◆ WHAT IS BEING ASKED: Filter the data for "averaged" and copy matching lines.

◆ DATA LISTING:
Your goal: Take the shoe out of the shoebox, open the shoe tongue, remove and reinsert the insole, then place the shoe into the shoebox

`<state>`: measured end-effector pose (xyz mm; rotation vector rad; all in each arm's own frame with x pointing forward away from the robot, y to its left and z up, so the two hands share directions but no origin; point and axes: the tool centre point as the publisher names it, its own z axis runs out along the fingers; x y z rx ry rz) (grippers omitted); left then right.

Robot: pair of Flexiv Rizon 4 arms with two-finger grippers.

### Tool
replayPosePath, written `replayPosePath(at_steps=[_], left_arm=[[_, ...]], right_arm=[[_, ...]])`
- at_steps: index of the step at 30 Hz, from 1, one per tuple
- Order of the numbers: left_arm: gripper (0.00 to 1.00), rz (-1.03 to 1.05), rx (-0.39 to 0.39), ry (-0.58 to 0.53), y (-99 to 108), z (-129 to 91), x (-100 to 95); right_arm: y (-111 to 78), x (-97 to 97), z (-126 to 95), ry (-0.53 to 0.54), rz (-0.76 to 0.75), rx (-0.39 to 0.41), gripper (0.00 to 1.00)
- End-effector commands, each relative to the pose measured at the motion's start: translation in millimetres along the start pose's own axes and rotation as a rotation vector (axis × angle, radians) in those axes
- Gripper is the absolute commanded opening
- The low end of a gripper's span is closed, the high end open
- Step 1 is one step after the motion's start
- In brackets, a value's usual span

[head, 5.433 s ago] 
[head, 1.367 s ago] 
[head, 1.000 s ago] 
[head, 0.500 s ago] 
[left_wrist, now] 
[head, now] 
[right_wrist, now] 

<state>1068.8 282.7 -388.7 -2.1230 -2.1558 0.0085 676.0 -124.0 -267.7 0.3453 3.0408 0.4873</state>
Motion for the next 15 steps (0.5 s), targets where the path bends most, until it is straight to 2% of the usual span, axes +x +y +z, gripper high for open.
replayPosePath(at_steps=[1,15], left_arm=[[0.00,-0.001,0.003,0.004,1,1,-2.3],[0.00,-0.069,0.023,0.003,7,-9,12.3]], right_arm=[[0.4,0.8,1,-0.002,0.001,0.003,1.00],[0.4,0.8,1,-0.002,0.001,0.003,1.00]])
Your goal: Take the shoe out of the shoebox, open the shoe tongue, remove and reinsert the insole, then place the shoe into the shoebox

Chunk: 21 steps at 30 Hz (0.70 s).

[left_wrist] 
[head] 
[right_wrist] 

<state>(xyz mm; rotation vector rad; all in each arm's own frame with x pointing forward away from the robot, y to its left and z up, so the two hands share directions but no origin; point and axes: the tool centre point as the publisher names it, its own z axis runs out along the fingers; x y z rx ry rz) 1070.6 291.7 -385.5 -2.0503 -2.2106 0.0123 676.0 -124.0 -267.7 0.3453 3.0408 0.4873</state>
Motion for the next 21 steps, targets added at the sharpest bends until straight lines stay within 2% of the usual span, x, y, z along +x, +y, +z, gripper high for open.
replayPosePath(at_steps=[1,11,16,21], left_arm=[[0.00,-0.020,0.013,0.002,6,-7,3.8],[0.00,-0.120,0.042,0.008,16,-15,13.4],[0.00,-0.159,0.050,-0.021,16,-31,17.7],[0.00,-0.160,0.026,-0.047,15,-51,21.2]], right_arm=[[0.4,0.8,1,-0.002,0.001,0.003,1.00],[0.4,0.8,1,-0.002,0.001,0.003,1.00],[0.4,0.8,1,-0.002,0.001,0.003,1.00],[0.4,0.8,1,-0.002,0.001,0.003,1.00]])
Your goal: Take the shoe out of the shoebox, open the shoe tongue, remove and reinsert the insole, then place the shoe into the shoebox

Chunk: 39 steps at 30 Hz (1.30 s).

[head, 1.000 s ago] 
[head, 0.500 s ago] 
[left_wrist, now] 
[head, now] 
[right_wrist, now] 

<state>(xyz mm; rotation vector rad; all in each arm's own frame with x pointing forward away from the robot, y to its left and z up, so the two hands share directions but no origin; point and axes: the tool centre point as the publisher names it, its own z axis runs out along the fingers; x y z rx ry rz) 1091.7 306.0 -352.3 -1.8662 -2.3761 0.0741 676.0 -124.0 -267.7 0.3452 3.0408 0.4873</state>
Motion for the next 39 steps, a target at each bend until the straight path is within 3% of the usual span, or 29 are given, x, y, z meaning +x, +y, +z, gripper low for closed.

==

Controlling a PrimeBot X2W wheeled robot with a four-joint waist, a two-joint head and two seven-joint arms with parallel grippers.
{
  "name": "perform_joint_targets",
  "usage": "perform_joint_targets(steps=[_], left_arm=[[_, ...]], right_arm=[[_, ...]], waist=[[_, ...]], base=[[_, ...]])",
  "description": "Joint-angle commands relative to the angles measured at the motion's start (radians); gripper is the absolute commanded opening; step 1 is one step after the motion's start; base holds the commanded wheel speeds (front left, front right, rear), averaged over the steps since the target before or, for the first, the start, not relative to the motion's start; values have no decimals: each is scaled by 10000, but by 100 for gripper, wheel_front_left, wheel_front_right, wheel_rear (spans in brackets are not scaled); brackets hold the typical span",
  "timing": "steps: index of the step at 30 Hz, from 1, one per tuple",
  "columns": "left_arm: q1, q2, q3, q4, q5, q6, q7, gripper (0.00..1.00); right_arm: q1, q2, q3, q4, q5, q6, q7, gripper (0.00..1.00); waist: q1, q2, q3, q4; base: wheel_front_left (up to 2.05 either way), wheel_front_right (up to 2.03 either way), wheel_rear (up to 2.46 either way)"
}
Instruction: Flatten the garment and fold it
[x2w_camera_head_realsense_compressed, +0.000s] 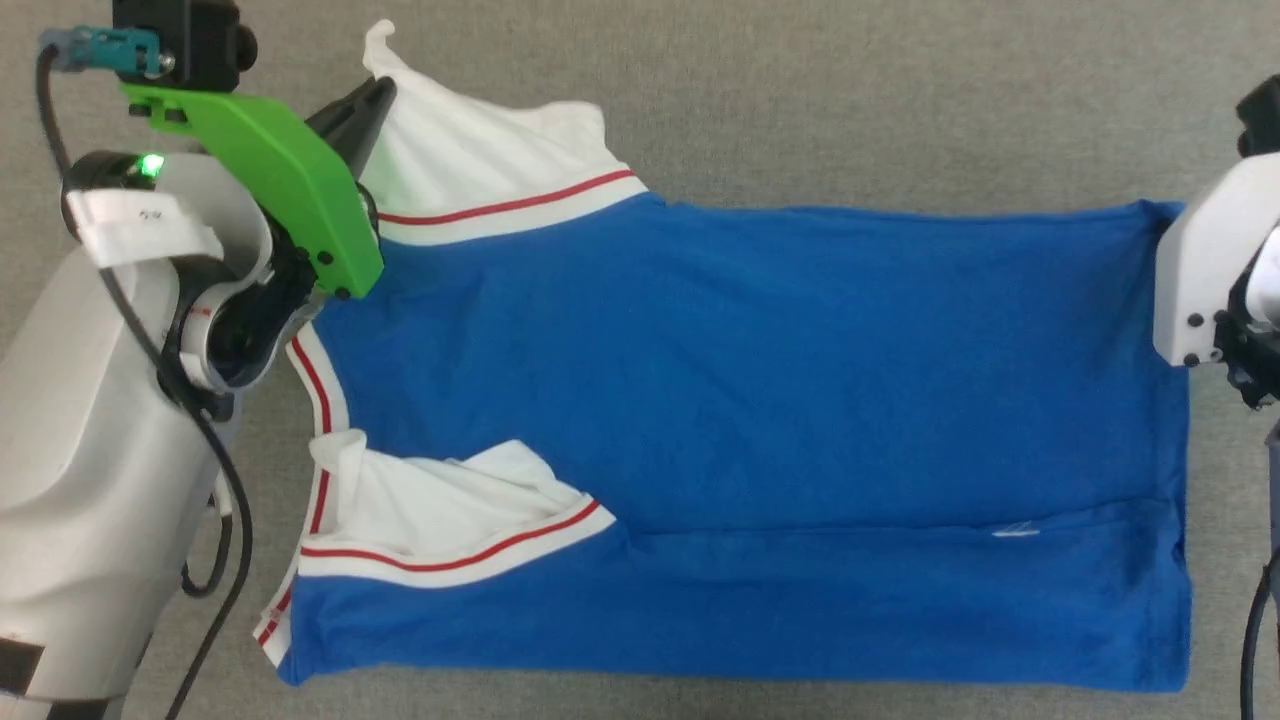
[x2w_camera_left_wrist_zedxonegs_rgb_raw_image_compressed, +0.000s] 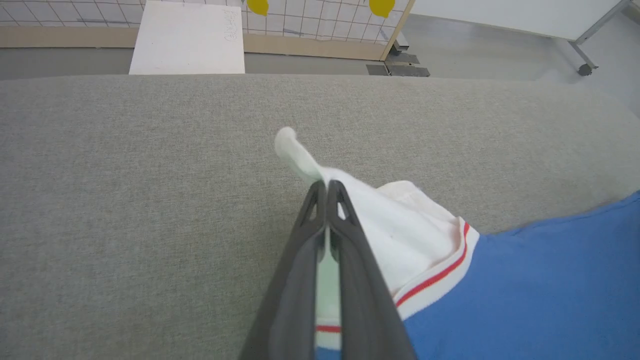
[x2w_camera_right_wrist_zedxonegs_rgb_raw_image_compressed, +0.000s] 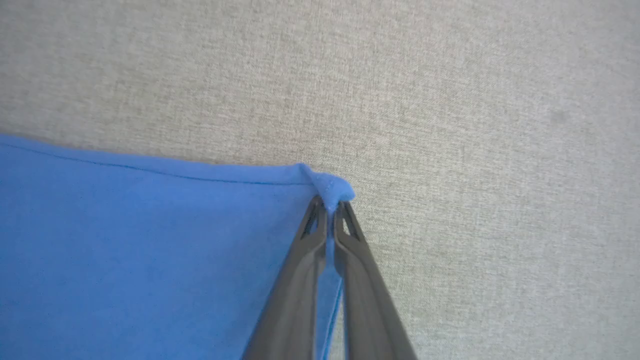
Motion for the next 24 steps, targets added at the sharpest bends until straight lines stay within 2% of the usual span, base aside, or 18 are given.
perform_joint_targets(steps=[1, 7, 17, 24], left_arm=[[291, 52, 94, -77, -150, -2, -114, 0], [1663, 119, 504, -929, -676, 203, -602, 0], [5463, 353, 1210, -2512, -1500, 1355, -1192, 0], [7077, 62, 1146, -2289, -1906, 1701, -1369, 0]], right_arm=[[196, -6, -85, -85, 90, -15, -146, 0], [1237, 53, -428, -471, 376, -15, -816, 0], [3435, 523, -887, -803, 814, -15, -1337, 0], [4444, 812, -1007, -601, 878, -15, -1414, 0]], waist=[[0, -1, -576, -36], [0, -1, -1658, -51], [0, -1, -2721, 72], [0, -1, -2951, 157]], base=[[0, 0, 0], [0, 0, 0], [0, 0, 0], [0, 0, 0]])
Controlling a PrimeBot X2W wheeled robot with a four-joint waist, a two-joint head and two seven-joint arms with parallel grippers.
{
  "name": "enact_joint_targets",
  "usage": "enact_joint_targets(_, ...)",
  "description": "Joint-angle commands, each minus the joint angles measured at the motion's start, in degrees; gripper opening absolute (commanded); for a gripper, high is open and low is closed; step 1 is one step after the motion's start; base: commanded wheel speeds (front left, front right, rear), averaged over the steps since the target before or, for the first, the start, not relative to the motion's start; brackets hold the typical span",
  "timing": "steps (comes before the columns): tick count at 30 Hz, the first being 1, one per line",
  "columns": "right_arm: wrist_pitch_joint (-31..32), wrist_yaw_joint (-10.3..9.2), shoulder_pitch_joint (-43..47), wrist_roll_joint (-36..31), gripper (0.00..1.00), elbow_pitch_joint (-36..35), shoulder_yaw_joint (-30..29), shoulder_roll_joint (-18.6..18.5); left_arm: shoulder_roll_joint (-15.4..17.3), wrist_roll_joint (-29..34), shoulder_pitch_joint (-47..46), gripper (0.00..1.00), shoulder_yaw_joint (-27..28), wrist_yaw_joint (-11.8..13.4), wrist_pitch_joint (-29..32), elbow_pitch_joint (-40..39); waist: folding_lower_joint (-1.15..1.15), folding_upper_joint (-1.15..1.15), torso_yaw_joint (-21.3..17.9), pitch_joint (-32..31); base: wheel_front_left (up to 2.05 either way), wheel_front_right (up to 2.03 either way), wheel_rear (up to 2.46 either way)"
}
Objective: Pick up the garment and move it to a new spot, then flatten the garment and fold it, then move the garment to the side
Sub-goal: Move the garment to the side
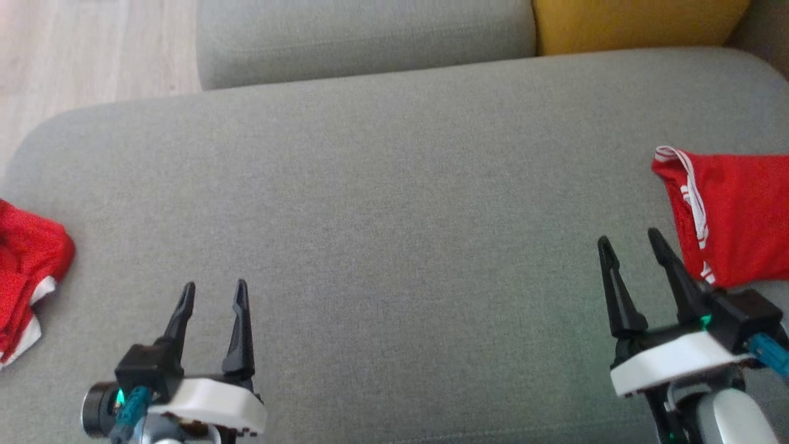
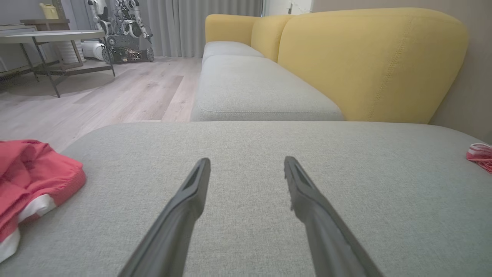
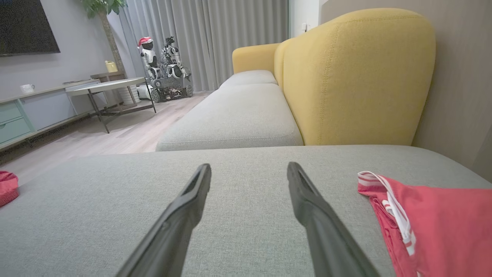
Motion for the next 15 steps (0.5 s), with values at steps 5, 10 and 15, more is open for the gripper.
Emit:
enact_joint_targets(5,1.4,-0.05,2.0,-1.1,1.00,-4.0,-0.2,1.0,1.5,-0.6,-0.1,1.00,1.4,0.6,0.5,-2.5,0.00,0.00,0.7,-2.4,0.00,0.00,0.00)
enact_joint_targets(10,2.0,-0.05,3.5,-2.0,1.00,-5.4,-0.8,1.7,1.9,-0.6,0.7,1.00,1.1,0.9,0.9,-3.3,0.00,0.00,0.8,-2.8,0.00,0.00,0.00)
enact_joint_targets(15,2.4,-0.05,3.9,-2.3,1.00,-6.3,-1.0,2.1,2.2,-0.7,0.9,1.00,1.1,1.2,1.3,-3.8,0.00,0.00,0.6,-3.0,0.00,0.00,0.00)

◆ ANSWER BELOW:
  "description": "Joint-angle commands relative to the angles measured at the motion's start (radians); gripper is the absolute commanded opening; step 1 is one step after the motion's start; base holds the commanded wheel speeds (front left, front right, rear), averaged over the steps since the target before or, for the first, the start, not relative to the motion's start; values have no decimals: each is scaled by 10000, but by 100 for gripper, wheel_front_left, wheel_front_right, wheel_rear (spans in brackets are not scaled); brackets hold the typical span",
  "description": "Joint-angle commands, each minus the joint angles measured at the motion's start, in degrees; gripper opening absolute (commanded); for a gripper, high is open and low is closed; step 1 is one step after the motion's start; base: commanded wheel speeds (front left, front right, rear), averaged over the steps since the target before or, for the first, the start, not relative to the motion's start; brackets hold the typical span",

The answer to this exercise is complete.